Why client side, not just server side
Much of the early attention on MCP security focused on securing the MCP server, the thing exposing the tools. More recent research has shown that the client, the software that connects your AI to those servers, is at least as important, and current implementations vary widely in how carefully they validate what they receive. Testing across several major MCP clients found meaningful gaps in how thoroughly they checked tool metadata before trusting it. If you are building or choosing an MCP client, the validation it performs before trusting a tool's description is a real security decision, not a minor implementation detail.
Confirmed vulnerabilities, not just theory
This is not speculative research. A publicly documented vulnerability has already been assigned an official identifier for a lack of authentication in a widely used MCP proxy component, and security researchers have published real world notifications of tool poisoning attacks found in the wild. The pattern is the same one seen across AI security generally, where a risk identified in research quickly turns up in production before most teams have caught up.
What to actually do if MCP is part of your stack
The defences here follow the same principles as wider AI agent security, applied specifically to how you handle MCP.
- Treat tool descriptions as untrusted input, not documentation. Do not assume a tool's description is safe just because its name looks harmless. Where possible, use or build validation that inspects the full metadata a model would see, not just the summary a human sees.
- Enforce least privilege on every tool, strictly. Do not rely on the protocol's own "should” language for oversight. Decide for yourself which actions genuinely require a human checkpoint, and build that in as a requirement, not an option.
- Pin and monitor the tools you depend on. If a tool you use can be updated by a third party without your involvement, treat any change as something that needs review before it is trusted again, rather than assuming continuity of safety.
- Scrutinise your MCP client's validation, not just your server's security. If you are choosing or building the client side of this relationship, ask specifically how it validates tool metadata before your model ever sees it.
- Keep an inventory of every MCP server and tool your product connects to. You cannot secure what you have not catalogued, and this is an area where AI teams often lose track quickly as integrations multiply.
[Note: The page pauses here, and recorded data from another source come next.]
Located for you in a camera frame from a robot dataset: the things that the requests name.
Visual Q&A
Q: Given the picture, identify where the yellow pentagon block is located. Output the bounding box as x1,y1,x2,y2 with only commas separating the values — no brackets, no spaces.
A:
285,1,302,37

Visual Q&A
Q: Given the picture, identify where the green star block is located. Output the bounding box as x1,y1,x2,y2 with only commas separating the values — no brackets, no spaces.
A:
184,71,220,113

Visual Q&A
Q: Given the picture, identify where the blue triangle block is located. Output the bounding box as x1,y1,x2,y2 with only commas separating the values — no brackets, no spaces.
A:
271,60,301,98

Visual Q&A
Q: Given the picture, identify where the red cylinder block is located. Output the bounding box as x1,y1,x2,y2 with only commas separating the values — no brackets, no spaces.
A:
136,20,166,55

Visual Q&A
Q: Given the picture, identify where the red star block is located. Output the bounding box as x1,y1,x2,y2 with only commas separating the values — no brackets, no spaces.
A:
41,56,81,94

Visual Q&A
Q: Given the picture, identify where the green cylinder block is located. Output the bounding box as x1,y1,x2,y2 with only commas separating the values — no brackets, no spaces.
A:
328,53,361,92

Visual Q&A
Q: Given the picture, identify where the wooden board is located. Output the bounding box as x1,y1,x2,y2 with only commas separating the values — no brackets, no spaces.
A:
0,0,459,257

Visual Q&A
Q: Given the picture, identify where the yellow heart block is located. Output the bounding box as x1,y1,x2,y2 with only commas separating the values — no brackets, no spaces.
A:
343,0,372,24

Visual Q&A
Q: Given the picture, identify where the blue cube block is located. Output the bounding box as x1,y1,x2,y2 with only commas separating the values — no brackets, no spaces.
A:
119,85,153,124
Why this matters for an enterprise buyer conversation
MCP is new enough that most security questionnaires do not yet ask about it directly, but that is changing quickly, and sophisticated buyers are starting to ask how AI products manage tool and agent connections. Being able to speak clearly to how you validate tools, constrain their privileges, and monitor for changes will increasingly be a genuine differentiator, in the same way prompt injection awareness has become one over the past year. Getting ahead of a question before it becomes standard is exactly the position you want to be in.
The honest takeaway
MCP has become critical infrastructure for AI products remarkably quickly, and its security risks, tool poisoning, rug pulls, over permissioned tools, and weak client side validation, are real, documented, and still largely unaddressed across the industry. Being one of the few AI startups who has actually thought this through is currently a genuine advantage, both because it makes your product safer and because it is a differentiator very few competitors can currently claim.
If MCP is part of how your AI agents work, treat its specific risks as seriously as you treat prompt injection generally, because the researchers studying this closely are telling us it deserves exactly that level of attention.